== Segment start ==

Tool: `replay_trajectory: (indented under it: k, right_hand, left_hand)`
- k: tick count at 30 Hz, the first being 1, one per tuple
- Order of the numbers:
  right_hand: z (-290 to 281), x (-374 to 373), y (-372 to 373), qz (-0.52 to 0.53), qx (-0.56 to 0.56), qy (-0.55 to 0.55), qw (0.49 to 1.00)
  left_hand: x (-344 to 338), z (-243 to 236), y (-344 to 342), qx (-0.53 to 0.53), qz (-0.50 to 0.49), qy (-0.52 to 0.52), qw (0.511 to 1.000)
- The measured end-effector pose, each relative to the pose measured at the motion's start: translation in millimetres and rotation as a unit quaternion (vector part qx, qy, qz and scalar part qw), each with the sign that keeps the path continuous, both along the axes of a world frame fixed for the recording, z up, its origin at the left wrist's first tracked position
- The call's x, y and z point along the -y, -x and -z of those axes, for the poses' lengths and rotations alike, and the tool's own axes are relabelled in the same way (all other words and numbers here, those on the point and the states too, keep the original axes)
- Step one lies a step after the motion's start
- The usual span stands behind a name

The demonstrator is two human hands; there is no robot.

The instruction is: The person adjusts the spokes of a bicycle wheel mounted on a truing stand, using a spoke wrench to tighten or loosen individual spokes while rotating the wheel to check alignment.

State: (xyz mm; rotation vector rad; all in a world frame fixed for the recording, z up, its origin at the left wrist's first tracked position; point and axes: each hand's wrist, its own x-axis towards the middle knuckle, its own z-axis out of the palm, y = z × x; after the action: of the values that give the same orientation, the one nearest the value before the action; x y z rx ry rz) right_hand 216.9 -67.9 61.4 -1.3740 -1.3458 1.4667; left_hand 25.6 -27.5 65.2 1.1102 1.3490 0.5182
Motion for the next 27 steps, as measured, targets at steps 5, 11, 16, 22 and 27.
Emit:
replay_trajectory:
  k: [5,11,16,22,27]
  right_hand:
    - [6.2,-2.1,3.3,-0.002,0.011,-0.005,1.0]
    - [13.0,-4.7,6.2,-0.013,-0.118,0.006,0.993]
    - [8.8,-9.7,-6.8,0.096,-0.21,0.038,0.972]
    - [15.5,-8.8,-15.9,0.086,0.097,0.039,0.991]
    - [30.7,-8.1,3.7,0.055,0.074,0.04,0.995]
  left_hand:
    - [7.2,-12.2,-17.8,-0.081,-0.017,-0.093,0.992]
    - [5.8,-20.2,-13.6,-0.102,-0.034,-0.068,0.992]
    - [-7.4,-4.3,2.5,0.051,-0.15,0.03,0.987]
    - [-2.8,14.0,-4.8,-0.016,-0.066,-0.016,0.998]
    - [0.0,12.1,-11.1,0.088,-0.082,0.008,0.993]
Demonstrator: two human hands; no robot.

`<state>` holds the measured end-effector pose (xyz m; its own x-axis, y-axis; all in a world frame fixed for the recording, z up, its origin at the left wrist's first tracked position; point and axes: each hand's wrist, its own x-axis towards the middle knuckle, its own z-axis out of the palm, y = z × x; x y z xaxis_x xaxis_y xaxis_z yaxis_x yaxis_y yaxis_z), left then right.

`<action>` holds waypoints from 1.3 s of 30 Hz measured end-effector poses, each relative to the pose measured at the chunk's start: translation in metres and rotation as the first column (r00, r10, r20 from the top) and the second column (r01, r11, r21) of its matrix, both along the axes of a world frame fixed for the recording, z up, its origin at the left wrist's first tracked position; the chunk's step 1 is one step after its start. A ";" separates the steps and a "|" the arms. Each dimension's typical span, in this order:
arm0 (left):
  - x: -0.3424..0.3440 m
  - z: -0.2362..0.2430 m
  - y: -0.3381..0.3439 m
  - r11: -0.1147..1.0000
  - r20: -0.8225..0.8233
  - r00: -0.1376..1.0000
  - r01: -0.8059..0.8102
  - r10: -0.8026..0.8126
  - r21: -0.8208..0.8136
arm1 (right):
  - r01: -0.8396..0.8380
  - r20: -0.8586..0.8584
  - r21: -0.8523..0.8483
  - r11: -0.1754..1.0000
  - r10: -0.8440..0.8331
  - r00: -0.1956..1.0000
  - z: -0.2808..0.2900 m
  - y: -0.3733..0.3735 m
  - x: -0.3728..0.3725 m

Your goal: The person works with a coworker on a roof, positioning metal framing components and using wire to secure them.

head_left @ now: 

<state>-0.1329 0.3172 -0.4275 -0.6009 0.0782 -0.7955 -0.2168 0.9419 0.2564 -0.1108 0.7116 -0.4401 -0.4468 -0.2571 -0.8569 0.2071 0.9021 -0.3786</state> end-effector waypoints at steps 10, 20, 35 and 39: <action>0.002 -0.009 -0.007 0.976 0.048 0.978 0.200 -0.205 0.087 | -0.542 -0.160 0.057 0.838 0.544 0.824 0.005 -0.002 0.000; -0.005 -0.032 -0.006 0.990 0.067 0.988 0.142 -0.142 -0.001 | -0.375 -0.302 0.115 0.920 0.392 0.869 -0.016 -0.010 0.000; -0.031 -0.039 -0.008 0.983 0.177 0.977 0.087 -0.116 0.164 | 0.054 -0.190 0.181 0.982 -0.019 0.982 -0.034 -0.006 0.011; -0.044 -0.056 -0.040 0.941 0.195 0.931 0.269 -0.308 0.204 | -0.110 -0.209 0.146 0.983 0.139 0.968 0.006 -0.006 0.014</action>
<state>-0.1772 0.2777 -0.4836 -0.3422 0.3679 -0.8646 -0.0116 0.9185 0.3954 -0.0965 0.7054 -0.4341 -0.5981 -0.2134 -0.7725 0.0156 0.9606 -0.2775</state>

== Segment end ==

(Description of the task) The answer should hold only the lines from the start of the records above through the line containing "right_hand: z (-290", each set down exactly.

(Your response)
Tool: `replay_trajectory: (indented under it: k, right_hand, left_hand)`
- k: tick count at 30 Hz, the first being 1, one per tuple
- Order of the numbers:
  right_hand: z (-290 to 281), x (-374 to 373), y (-372 to 373), qz (-0.52 to 0.53), qx (-0.56 to 0.56), qy (-0.55 to 0.55), qw (0.49 to 1.00)

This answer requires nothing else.